Appellant, contrarily, argues that McCarthy v. United States, 394 U.S. 459, 470, 89 S.Ct. 1166, 1174, 22 L.Ed.2d 418 (1969), announced a per se rule that "a defendant whose plea has been accepted in violation of Rule 11 should be afforded the opportunity to plead anew . . . "7 Appellant further relies heavily on the fact that in five cases involving the same violation of Rule 11 as that presented in this case, namely, failure to mention the special parole term, five circuit courts of appeals have taken the per se approach and vacated the sentences in § 2255 proceedings.8
However, one of those circuits the Eighth appears recently to have abandoned that approach. McRae v. United States, 540 F.2d 943, decided August 26, 1976. In McRae the court reexamined its Richardson position by reference to the intervening discussion by the Supreme Court in Davis of the scope of 2255 review. It concluded from that discussion that "(N)oncompliance with the formal requirements of a rule of criminal procedure would not permit collateral review in the absence of indicated prejudice to the defendant . . . ." Accepting the fact that a Rule 11 error had been made by the trial court in failing to inform the defendant of the special parole term, the court ruled that "the evaluation of that error in post-Davis § 2255 proceedings will now require that the error be placed in the context of all surrounding legal events and indicated prejudices . . . "9
In taking this altered approach in McRae, the Eighth Circuit in terms aligned itself with the Seventh Circuit's decision in Bachner v. United States, 517 F.2d 589 (7th Cir. 1975). There the Seventh Circuit noted that it had already, in response to the advent of Davis, drawn back from the per se approach in a 2255 case involving a violation of Rule 11 by reason of a failure to inform the pleading defendant of ineligibility for parole, Gates v. United States, 515 F.2d 73 (7th Cir. 1975), and it saw no reason to proceed differently when the violation consisted of a failure to advise the defendant of the special parole term. Applying the Davis standard, it concluded from the particular circumstances before it that 2255 relief should not be available. See also Bell v. United States, 521 F.2d 713 (4th Cir. 1975), where, in a case involving a Rule 11 violation for failure to inform the defendant of the special parole term, the court explicitly rejected "the per se rule of Roberts and Richardson " in deciding an appeal from a denial of a motion to vacate sentence based on a guilty plea.

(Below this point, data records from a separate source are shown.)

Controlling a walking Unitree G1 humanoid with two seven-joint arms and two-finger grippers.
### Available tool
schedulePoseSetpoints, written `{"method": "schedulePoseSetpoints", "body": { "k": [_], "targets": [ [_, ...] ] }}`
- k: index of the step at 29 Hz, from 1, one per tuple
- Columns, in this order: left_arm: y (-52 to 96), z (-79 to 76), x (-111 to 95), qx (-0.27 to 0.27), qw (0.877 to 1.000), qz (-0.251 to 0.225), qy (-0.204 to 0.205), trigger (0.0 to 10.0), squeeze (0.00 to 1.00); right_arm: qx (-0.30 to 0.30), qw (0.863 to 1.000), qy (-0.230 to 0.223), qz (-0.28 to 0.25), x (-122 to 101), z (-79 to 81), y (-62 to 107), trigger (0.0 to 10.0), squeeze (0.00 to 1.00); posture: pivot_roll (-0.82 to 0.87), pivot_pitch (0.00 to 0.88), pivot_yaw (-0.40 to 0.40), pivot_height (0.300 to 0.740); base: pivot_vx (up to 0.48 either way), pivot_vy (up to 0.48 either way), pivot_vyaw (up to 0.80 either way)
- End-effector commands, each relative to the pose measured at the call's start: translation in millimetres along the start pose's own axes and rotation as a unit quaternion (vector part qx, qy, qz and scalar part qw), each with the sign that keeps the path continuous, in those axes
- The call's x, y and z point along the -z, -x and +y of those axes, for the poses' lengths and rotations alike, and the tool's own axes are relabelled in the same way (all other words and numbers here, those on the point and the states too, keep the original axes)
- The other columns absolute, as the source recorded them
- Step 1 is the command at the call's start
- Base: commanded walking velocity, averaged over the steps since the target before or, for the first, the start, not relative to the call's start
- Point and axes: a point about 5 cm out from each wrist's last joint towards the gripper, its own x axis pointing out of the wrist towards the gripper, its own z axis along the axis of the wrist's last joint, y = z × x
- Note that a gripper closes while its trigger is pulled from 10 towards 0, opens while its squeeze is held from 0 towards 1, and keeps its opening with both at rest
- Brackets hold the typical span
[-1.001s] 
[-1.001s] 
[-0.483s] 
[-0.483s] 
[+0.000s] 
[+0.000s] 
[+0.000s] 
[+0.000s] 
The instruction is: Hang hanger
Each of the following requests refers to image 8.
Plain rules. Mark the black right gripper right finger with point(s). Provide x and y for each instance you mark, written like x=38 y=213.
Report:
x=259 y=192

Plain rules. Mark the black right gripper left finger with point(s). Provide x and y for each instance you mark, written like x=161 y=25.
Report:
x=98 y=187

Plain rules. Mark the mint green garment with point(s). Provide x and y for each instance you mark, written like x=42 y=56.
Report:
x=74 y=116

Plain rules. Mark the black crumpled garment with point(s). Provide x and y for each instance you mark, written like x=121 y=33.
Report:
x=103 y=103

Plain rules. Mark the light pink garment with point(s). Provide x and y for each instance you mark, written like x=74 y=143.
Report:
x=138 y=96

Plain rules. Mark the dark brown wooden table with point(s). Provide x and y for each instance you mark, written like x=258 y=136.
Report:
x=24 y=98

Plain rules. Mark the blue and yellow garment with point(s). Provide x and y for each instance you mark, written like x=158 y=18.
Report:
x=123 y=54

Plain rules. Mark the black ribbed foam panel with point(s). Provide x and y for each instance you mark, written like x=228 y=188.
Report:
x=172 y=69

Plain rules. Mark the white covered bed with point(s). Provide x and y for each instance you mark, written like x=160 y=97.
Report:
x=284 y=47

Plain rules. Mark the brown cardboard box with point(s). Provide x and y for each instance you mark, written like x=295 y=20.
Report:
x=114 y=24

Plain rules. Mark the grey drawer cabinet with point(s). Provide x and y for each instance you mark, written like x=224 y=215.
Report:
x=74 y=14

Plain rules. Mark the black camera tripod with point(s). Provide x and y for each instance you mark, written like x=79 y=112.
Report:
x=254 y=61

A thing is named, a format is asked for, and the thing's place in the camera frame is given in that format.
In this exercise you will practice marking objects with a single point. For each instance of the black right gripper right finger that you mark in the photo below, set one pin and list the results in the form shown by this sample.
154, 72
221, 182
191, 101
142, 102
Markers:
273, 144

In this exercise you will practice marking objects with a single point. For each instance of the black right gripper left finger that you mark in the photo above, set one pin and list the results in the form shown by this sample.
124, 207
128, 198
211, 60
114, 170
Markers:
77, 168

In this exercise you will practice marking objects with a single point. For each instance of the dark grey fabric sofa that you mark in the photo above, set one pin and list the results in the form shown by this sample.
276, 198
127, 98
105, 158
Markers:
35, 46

Appellant argues, alternatively, that, if the court were to treat his letter invoking 2255 as a motion to withdraw guilty plea under Rule 32(d), Fed.R.Crim.P., the conviction should be set aside and leave given appellant to withdraw his plea the same relief as that sought under 2255. Rule 32(d) provides as follows:
A motion to withdraw a plea of guilty or nolo contendere may be made only before sentence is imposed or imposition of sentence is suspended; but to correct manifest injustice the court after sentence may set aside the judgment of conviction and permit the defendant to withdraw his plea.
It will be noted from the foregoing language of the Rule that there is no limitation upon the time within which relief thereunder may, after sentencing, be sought. In this respect it embodies the central feature of collateral attack under 2255.10 Indeed, it would appear to us that Rule 32(d) can in substance be regarded as a special, and perhaps exclusive, avenue of collateral challenge to an allegedly improper taking of a guilty plea. It contains its own explicit formulation of the standard to be applied, namely, " to correct manifest injustice." And, although it remains for the court to determine the reach of that standard in relation to the facts of a particular case, the express terms of the standard itself have the force of a statute,11 and were presumably intended to govern in the case of any person seeking belatedly to withdraw his guilty plea. They have at any rate the virtue of being immune from the shifting and still somewhat opaque judicial formulations differentiating between direct appeals and 2255 motions.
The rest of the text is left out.